Durante la fascia di protezione rafforzata non saranno trasmesse pubblicità direttamente rivolte ai minori, che contengano situazioni che possano costituire pregiudizio per l’equilibrio psichico e morale dei minori (ad es. situazioni che inducano a ritenere che il mancato possesso del prodotto pubblicizzato significhi inferiorità oppure mancato assolvimento dei loro compiti da parte dei genitori;
situazioni che violino norme di comportamento socialmente accettate o che screditino l’autorità, la responsabilità e i giudizi di genitori, insegnanti e di altre persone autorevoli; situazioni che sfruttino la fiducia che i minori ripongono nei genitori e negli insegnanti; situazioni di ambiguità tra il bene e il male che disorientino circa i punti di riferimento ed i modelli a cui tendere;
situazioni che possano creare dipendenza affettiva dagli oggetti;
situazioni di trasgressione; situazioni che ripropongano discriminazioni di sesso e di razza, ecc.).

 
Protezione specifica

La protezione specifica si applica nelle fasce orarie di programmazione in cui si presume che l’ascolto da parte del pubblico in età minore non sia supportato dalla presenza di un adulto (fascia oraria di programmazione dalle 16.00 alle 19.00 e all’interno dei programmi direttamente rivolti ai minori).
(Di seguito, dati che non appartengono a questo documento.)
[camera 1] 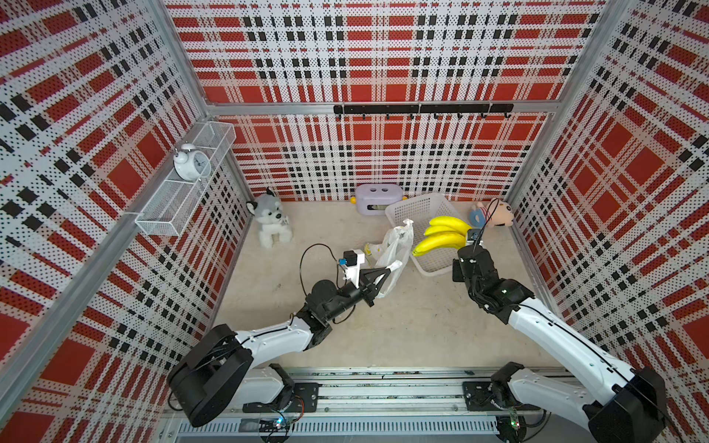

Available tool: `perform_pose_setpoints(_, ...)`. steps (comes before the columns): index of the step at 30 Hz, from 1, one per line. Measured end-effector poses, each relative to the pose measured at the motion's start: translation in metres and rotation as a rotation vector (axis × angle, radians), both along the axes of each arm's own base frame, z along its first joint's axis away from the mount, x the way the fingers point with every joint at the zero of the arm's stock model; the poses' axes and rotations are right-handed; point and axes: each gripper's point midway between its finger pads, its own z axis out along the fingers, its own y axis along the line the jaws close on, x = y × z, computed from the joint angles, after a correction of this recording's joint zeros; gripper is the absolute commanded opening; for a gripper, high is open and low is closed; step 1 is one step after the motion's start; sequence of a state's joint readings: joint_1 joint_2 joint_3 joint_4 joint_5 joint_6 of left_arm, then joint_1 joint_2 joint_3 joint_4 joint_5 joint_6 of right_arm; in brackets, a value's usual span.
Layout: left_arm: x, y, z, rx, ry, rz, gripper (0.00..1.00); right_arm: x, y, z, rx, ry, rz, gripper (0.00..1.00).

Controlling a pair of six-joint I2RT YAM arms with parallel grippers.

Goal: Place the banana into a plastic bag & tie a knot
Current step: Place the banana into the plastic bag.

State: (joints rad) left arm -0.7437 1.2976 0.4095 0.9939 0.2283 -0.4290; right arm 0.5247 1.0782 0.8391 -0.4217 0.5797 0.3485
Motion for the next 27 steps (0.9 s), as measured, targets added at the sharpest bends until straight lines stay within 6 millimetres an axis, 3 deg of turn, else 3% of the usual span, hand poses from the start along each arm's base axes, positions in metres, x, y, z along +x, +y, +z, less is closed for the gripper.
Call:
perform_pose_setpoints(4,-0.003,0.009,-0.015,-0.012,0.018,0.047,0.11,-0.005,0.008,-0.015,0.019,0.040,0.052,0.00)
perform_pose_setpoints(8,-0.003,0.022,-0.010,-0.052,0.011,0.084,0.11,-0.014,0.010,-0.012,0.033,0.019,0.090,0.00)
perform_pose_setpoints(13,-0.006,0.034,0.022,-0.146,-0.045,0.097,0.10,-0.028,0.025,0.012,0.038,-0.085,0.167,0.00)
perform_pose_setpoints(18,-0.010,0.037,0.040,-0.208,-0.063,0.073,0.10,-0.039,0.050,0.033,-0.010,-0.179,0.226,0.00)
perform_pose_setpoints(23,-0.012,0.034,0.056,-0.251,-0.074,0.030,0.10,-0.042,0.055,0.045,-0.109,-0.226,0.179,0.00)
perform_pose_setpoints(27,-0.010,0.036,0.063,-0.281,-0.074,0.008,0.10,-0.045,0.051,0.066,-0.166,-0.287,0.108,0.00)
I messaggi pubblicitari, le promozioni e ogni altra forma di comunicazione commerciale pubblicitaria rivolta ai minori dovranno essere preceduti, seguiti e caratterizzati da elementi di discontinuità
ben riconoscibili e distinguibili dalla trasmissione, anche dai bambini che non sanno ancora leggere e da minori disabili.
In questa fascia oraria si dovrà evitare la pubblicità in favore di:
a) bevande superalcoliche e alcoliche, queste ultime all’interno dei programmi direttamente rivolti ai minori e nelle interruzioni pubblicitarie immediatamente precedenti e successive;
b) servizi telefonici a valore aggiunto a carattere di intrattenimento così come definiti dalle leggi vigenti;
c) profilattici e contraccettivi (con esclusione delle campagne sociali).